■ DATA BELOW ■
+===+
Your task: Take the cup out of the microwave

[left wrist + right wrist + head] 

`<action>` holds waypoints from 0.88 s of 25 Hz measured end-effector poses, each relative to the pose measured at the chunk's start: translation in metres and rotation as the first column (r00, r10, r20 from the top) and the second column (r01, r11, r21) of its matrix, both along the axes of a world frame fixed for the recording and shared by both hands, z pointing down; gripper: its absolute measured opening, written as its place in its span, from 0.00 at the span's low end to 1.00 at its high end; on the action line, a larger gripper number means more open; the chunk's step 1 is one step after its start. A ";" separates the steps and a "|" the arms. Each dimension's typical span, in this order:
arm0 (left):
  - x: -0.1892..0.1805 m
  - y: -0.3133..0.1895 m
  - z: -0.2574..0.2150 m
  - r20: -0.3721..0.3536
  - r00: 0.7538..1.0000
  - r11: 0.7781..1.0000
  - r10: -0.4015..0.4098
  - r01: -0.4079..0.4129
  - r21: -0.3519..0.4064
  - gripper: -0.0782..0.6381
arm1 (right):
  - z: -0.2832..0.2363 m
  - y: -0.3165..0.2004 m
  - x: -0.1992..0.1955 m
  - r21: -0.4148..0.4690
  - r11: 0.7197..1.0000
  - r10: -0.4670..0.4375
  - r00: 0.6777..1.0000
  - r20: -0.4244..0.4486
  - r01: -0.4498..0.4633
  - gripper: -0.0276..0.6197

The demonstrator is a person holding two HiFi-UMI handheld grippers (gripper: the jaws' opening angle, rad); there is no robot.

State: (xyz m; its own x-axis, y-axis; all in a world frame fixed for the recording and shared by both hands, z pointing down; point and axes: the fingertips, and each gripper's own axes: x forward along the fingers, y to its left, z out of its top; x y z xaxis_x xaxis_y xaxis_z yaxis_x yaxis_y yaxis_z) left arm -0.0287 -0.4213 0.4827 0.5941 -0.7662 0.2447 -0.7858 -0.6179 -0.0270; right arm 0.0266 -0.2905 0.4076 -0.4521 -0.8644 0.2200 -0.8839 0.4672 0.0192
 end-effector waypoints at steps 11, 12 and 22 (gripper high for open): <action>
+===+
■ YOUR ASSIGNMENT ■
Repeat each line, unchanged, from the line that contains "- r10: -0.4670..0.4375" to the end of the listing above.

■ WRITTEN RESPONSE ■
  - r10: -0.4670..0.4375
  - r00: 0.6777..1.0000
  - r20: -0.4244..0.4486
  - r01: -0.4498..0.4633
  - gripper: -0.0276..0.6197

The demonstrator is a person holding two HiFi-UMI handheld grippers (gripper: the jaws' opening angle, rad); there is no robot.

State: (xyz m; its own x-axis, y-axis; all in a world frame fixed for the recording and shared by both hands, z pointing down; point and axes: the fingertips, and each gripper's own axes: x forward along the fingers, y to its left, z out of its top; x y z xaxis_x xaxis_y xaxis_z yaxis_x yaxis_y yaxis_z) left arm -0.0287 -0.4213 0.4827 0.5941 -0.7662 0.2447 -0.7858 -0.6179 -0.0270; right arm 0.0266 -0.2905 0.4076 -0.4521 -0.8644 0.2200 -0.8839 0.4672 0.0192
 end-effector waypoints at steps 11, 12 and 22 (gripper high for open): <action>

Nothing more is required for this exercise.